> **Task material**:
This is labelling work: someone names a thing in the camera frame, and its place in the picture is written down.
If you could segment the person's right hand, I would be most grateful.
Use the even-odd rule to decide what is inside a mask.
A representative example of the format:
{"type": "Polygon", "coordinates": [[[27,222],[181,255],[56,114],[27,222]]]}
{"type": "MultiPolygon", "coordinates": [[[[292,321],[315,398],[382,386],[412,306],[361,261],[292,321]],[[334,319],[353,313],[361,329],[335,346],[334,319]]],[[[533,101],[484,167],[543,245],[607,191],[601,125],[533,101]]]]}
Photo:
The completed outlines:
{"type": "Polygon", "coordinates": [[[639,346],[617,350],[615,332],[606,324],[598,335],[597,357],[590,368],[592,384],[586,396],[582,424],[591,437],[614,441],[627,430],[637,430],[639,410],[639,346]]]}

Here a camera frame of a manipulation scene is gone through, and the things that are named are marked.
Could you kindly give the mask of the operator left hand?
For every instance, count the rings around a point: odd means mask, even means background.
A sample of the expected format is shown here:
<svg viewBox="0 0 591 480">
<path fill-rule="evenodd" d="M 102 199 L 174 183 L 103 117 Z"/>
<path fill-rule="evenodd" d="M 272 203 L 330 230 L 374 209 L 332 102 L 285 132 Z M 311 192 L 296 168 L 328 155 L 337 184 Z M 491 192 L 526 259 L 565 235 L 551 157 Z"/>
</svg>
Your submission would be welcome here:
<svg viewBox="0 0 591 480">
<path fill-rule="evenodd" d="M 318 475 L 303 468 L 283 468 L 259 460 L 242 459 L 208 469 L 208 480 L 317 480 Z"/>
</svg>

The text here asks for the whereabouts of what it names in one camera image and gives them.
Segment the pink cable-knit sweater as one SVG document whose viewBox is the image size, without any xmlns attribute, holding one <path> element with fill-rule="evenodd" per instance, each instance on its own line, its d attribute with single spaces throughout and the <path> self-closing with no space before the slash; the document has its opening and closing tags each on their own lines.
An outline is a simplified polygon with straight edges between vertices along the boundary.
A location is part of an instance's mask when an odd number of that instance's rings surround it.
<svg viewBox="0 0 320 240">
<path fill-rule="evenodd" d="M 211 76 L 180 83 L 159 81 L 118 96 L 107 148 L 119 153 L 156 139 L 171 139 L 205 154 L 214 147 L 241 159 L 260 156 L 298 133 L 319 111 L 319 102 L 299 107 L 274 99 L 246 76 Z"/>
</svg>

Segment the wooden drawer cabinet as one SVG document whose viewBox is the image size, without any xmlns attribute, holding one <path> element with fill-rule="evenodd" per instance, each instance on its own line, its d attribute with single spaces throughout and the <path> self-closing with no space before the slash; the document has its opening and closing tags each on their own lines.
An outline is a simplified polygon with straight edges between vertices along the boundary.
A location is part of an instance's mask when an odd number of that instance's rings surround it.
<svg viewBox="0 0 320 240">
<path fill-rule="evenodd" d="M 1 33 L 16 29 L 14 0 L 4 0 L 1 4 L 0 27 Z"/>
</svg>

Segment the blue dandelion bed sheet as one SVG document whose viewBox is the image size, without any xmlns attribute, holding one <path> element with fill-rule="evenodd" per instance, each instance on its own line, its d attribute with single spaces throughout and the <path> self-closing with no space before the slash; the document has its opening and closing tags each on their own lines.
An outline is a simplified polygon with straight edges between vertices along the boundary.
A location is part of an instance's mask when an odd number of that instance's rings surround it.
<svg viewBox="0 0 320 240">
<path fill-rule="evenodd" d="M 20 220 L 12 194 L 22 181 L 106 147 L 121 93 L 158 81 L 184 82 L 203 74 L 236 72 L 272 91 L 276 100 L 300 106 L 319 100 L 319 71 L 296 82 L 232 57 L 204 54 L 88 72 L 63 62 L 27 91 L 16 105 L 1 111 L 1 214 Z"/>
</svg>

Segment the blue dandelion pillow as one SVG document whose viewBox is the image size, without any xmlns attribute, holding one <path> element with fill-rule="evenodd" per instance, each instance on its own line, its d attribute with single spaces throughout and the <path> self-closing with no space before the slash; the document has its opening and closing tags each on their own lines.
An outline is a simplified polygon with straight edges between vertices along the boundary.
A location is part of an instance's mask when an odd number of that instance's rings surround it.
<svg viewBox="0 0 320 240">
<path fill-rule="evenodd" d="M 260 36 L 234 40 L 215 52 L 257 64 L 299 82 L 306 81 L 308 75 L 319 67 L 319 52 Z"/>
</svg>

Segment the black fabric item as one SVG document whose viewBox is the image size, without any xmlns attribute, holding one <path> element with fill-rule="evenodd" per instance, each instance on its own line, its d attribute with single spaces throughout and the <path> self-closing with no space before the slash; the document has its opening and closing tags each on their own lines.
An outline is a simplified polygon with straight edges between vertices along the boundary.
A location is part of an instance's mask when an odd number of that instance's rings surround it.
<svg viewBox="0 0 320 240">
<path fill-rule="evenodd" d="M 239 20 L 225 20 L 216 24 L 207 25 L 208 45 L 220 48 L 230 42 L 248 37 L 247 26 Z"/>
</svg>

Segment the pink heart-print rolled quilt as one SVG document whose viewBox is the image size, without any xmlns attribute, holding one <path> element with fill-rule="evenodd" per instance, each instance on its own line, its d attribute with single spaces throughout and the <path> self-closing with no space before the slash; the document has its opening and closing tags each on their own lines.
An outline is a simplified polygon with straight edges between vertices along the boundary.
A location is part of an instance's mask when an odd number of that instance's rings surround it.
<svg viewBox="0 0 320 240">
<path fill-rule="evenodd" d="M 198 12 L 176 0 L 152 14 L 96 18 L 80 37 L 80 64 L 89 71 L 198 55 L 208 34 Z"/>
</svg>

> **What the exercise asks**: Print exactly the lines of the listing above starting at the line containing "Here a camera" and ending at the line containing "Segment the pink cable-knit", both included.

> **Reply to the exercise**:
Here a camera frame of a manipulation scene is gone through, and the things that are named are marked.
Could you kindly give the mask of the operator left hand?
For every instance, count the rings around a point: odd means mask, even means background.
A sample of the expected format is shown here:
<svg viewBox="0 0 591 480">
<path fill-rule="evenodd" d="M 102 199 L 174 183 L 103 117 Z"/>
<path fill-rule="evenodd" d="M 272 203 L 330 230 L 374 209 L 332 102 L 285 132 Z M 311 192 L 296 168 L 328 155 L 337 184 Z M 491 192 L 526 259 L 565 235 L 551 157 Z"/>
</svg>
Your submission would be welcome here:
<svg viewBox="0 0 591 480">
<path fill-rule="evenodd" d="M 318 475 L 303 468 L 283 468 L 259 460 L 242 459 L 208 469 L 208 480 L 317 480 Z"/>
</svg>

The text here asks for the whereabouts of what it names in one camera image and gives them.
Segment the pink cable-knit sweater as one SVG document whose viewBox is the image size, without any xmlns attribute, holding one <path> element with fill-rule="evenodd" per instance, each instance on its own line, its d attribute with single spaces throughout and the <path> self-closing with no space before the slash; the document has its opening and closing tags each on their own lines.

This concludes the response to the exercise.